Use the K Nearest Neighbor Outliers method in the Explore Outliers platform to identify an outlier based on distance to its nearest neighbor. For each value of k, the K Nearest Neighbor Outliers method displays a plot of the Euclidean distance from each point to its kth nearest neighbor. You specify the largest value of k, denoted as K. Plots are provided for k = 1,2,3,5,...,K, using the Fibonacci sequence to avoid displaying too many plots.
Before the nearest neighbors are calculated, the columns are centered and scaled. The scaling factor is as follows:
max [Q(0.75) - Q(0.50), Q(0.50) - Q(0.25)] / [normalQuantile(0.75)]
where
Q(p) is the pth quantile
Note: If Q(0.75) or Q(0.25) are equal to the median, then more extreme quantiles are used until there is a non-zero range.

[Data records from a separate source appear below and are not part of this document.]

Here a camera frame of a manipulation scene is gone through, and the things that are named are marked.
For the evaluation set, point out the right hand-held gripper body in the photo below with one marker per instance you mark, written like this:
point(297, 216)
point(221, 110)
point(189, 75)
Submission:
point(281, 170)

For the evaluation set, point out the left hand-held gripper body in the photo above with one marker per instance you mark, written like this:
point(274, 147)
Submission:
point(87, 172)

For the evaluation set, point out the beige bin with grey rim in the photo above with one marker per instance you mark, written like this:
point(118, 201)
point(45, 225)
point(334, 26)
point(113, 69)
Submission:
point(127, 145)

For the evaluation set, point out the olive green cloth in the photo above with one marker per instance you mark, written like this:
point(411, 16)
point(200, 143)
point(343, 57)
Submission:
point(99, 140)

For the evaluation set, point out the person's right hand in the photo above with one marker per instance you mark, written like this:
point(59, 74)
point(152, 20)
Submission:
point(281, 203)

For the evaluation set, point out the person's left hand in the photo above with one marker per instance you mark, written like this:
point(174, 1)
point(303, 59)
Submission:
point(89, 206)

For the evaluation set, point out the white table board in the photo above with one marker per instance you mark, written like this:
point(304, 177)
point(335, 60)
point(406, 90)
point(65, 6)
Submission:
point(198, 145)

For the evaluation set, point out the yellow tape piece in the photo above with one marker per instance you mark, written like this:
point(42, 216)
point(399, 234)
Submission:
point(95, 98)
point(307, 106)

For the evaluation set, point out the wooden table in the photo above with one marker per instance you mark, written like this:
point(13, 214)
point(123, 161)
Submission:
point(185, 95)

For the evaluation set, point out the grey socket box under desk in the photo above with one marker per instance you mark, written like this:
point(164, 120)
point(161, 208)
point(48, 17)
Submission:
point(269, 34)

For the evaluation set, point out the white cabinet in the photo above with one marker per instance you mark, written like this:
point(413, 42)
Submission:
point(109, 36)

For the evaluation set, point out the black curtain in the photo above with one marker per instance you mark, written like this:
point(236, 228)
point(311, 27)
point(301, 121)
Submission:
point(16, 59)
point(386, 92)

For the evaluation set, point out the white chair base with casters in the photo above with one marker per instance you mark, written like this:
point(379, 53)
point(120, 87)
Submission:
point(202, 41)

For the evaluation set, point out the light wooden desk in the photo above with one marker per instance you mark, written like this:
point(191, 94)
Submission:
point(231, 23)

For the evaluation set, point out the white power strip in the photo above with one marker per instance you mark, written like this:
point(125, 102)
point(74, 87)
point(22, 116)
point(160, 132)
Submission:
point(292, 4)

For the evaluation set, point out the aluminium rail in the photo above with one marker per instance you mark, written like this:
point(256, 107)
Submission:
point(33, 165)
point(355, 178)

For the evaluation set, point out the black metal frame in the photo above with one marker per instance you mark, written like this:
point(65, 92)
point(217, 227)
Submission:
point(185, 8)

This approach is sensitive to the specified value of k. A small value of k can miss identifying points as outliers and a large value of k can falsely classify points as outliers:
• Suppose that the specified K is small, so that you are studying only a few neighbors. If there is a cluster of more than K points that is far from the rest of the points, then the points within the cluster have small distances to their nearest neighbors. You might be unable to detect the cluster of outliers.
• Suppose that the specified K is large, so that you are studying a large number of neighbors. If there are clusters with fewer than K data points, then the points within these clusters can appear to be outliers. You might overlook the fact that the points form a cluster, interpreting the individual cluster members as outliers instead.